緑黒の部分でも触れましたが、毒戦略は優秀ではあるものの、「堕落」以外ではゲームに影響をあたえません。緑白は優秀な「増殖」カードが少なく、白黒は「増殖」カードはあれど増えるのは毒カウンターのみと戦闘に寄与しません。そこに来て人数も増えてしまい、毒戦略を貫き通すのはやや難しかったようです。
今回の結果から、たとえ弱い色であっても卓内の人数次第ではほかのデッキ対等に戦えるといえます。愚直に最強色を目指すのも手ですが、流れてくるカードから空いている色に飛び込むのもドラフトには必要な選択なのです。
最後に2回のドラフトラウンドを無敗で切り抜けたプレイヤーのデッキリストを掲載いたします。
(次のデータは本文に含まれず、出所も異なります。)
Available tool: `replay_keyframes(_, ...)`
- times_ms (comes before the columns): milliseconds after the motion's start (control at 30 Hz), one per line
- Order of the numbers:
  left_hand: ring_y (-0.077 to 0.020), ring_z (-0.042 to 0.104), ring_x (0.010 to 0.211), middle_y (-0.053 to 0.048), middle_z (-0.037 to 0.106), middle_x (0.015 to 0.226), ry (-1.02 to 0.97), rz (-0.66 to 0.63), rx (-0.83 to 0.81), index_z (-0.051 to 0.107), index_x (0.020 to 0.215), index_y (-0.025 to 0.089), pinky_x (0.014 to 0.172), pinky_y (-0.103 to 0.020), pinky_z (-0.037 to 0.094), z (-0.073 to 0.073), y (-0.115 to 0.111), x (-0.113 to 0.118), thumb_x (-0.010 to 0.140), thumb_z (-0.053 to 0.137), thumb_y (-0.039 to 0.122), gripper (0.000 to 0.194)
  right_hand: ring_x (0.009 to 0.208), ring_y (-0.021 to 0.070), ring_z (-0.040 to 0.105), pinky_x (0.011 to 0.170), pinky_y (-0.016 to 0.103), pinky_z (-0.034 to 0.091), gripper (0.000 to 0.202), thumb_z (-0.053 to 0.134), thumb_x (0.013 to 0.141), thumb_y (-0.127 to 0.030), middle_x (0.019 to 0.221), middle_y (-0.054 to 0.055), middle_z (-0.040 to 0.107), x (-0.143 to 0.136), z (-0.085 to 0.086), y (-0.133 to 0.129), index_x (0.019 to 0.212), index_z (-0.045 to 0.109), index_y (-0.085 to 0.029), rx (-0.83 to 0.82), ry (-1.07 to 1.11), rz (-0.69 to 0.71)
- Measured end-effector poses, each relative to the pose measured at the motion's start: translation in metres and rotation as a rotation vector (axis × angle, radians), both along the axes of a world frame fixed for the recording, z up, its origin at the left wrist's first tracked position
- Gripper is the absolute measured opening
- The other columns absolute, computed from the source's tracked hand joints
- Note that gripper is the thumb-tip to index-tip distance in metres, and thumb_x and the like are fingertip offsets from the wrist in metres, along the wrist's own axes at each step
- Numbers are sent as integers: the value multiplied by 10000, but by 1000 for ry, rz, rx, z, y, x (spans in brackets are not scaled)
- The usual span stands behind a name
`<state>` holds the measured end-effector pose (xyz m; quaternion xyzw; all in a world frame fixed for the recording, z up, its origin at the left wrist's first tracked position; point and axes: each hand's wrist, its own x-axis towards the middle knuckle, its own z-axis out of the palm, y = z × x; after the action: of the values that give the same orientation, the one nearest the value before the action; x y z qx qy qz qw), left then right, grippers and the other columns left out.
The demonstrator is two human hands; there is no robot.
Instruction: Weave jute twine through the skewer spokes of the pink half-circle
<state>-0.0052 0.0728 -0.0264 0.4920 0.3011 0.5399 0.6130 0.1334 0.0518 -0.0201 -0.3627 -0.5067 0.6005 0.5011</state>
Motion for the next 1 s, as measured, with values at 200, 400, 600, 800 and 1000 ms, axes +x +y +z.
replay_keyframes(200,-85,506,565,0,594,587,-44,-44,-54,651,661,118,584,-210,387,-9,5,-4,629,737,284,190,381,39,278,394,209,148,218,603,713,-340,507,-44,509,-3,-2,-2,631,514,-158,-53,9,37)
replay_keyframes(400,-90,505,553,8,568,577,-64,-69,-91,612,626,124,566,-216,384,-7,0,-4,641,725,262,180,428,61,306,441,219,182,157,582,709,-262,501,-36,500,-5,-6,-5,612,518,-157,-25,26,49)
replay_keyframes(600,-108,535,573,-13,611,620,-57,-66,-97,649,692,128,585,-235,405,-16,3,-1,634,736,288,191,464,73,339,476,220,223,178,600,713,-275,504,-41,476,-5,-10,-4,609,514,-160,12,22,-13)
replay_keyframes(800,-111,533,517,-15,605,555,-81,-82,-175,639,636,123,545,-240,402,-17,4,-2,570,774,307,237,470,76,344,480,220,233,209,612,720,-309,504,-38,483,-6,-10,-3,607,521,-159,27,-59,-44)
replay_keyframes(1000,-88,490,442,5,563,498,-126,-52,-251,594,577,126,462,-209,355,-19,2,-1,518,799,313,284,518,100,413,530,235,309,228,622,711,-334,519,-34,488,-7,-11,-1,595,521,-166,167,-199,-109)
見事6勝したのはMichael Belfatto、八十岡 翔太、加茂 里樹の三選手です。
1~2マナ域から始まるかなり高速環境と言われる『ファイレクシア:完全なる統一』ドラフトですが、6-0のデッキリストはやや重い構築となっています。攻める一辺倒ではなく受けつつ、低マナ域にタフネス3の壁役となるクリーチャーを配置し、除去も絡めて5、6マナやレアへと繋ぐどっしりとしたデッキです。
特に緑のデッキに共通して採用されている《空鎌の飲み込むもの》は6マナと重いながら制圧力のある1枚。シナジーもないため、環境的にアンプレイアブルかと思われていましたが、ロングゲームでは頼もしい存在です。
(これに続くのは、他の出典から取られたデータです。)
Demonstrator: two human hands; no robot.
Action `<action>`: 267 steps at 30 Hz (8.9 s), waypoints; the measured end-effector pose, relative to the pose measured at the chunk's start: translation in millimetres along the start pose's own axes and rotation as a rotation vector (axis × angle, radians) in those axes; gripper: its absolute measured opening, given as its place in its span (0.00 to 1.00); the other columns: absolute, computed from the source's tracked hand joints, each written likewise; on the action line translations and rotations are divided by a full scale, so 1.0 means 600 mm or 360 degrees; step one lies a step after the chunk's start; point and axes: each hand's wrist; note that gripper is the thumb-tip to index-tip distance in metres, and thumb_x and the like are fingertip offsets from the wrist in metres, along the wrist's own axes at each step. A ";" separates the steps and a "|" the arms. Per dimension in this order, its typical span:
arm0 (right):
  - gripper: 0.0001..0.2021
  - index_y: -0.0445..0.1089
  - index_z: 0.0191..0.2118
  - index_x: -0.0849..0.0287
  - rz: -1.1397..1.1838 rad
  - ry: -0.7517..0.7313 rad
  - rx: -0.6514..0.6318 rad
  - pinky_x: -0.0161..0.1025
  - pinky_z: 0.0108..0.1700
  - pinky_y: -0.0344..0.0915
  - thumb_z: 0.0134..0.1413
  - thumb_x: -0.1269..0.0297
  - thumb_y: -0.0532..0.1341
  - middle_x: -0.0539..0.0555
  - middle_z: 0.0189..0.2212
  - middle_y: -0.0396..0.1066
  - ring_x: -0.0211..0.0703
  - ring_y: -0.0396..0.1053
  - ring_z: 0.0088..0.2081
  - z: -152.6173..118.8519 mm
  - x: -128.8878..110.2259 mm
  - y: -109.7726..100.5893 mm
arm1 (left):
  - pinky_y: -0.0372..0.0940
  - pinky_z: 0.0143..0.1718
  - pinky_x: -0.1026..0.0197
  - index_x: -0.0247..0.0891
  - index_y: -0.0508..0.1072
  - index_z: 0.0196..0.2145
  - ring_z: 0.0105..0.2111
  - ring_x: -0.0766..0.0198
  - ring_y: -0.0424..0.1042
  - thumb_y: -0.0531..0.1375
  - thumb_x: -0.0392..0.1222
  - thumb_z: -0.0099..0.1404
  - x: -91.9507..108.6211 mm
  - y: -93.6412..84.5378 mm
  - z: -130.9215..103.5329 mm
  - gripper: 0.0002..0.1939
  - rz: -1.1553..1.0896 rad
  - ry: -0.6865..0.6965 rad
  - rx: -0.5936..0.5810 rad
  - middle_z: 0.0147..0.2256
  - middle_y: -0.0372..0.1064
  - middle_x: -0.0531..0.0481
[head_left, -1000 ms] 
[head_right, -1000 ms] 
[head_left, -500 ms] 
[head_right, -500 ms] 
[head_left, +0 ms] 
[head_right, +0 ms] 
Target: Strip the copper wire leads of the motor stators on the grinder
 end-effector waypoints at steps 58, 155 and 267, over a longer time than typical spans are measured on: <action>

2マナ域のクリーチャーをコンバットトリックでサポートして簡単に押し切れる対戦ばかりではなく、ときには出だしでつまづいてロングゲームになりえます。ただやみくもに軽いカードばかりをピックしていては、中盤以降カードパワーの差から勝ち切るのは難しくなります。序盤に出遅れてはゲームになりませんが、カードパワーの高い5マナ以降のクリーチャーを採用しておくことも必要不可欠なのです。